### Try it:
Omit all pictures, then repeat the listing exactly.

### Provided material:
· · ·

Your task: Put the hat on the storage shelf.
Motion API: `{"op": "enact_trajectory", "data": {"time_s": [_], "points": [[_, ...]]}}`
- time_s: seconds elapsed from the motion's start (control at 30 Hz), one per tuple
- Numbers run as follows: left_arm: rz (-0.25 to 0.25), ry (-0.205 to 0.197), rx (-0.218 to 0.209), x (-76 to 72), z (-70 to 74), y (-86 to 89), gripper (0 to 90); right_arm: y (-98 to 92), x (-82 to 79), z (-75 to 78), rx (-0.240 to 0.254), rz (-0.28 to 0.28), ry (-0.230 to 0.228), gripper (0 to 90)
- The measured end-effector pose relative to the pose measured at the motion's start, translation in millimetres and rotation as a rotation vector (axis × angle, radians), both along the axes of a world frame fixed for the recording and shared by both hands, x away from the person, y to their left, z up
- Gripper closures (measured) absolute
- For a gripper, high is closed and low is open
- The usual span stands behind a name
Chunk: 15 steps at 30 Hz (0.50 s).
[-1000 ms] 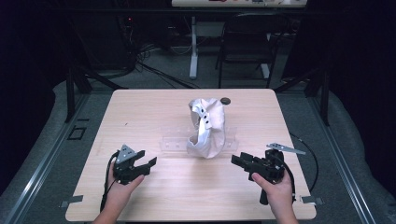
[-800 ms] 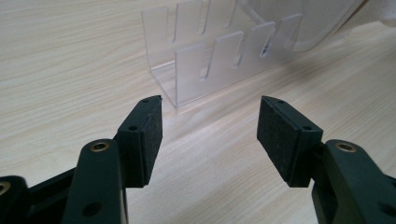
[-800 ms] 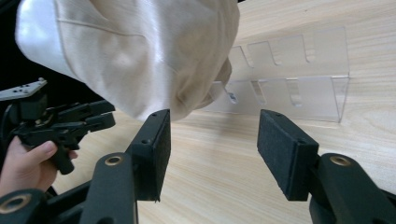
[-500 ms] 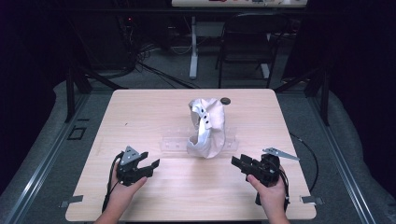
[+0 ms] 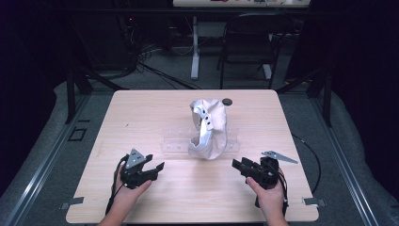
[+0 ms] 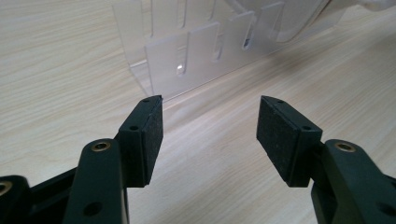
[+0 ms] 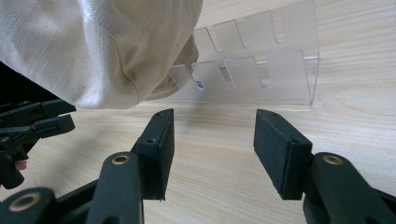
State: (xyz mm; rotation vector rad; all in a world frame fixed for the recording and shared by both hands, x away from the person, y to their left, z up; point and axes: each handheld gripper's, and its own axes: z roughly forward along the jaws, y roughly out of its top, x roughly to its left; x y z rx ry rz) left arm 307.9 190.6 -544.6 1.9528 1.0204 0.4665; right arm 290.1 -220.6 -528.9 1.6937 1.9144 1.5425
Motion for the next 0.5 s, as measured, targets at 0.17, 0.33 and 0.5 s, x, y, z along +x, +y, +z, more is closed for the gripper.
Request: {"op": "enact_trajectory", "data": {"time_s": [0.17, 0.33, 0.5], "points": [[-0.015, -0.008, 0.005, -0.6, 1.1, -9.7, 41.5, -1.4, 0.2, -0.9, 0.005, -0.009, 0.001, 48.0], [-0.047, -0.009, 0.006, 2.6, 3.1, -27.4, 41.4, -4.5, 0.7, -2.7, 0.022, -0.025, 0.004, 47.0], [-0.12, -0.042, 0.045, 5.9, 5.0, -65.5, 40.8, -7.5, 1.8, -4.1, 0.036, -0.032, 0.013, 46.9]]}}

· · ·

### Problem solution:
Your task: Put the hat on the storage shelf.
Motion API: `{"op": "enact_trajectory", "data": {"time_s": [_], "points": [[_, ...]]}}`
- time_s: seconds elapsed from the motion's start (control at 30 Hz), one per tuple
- Numbers run as follows: left_arm: rz (-0.25 to 0.25), ry (-0.205 to 0.197), rx (-0.218 to 0.209), x (-76 to 72), z (-70 to 74), y (-86 to 89), gripper (0 to 90); right_arm: y (-98 to 92), x (-82 to 79), z (-75 to 78), rx (-0.240 to 0.254), rz (-0.28 to 0.28), ry (-0.230 to 0.228), gripper (0 to 90)
- The measured end-effector pose relative to the pose measured at the motion's start, translation in millimetres and rotation as a rotation vector (axis × angle, radians), both along the axes of a world frame fixed for the recording and shared by both hands, x away from the person, y to their left, z up
- Gripper closures (measured) absolute
- For a gripper, high is closed and low is open
- The usual span stands behind a name
Chunk: 15 steps at 30 Hz (0.50 s).
[-1000 ms] 
[-800 ms] 
[-800 ms] 
[-500 ms] 
[+0 ms] 
[+0 ms] 
[+0 ms] 
State: (xyz mm; rotation vector rad; all in a world frame fixed for the recording and shared by both hands, x away from the person, y to their left, z up; point and axes: each handheld gripper's, and its own axes: z roughly forward along the jaws, y roughly out of its top, x roughly to its left; x y z rx ry rz) left arm 307.9 190.6 -544.6 1.9528 1.0204 0.4665; right arm 290.1 -220.6 -528.9 1.6937 1.9144 1.5425
Motion for the next 0.5 s, as measured, targets at 0.17, 0.33 and 0.5 s, x, y, z along +x, +y, +z, more is closed for the gripper.
Request: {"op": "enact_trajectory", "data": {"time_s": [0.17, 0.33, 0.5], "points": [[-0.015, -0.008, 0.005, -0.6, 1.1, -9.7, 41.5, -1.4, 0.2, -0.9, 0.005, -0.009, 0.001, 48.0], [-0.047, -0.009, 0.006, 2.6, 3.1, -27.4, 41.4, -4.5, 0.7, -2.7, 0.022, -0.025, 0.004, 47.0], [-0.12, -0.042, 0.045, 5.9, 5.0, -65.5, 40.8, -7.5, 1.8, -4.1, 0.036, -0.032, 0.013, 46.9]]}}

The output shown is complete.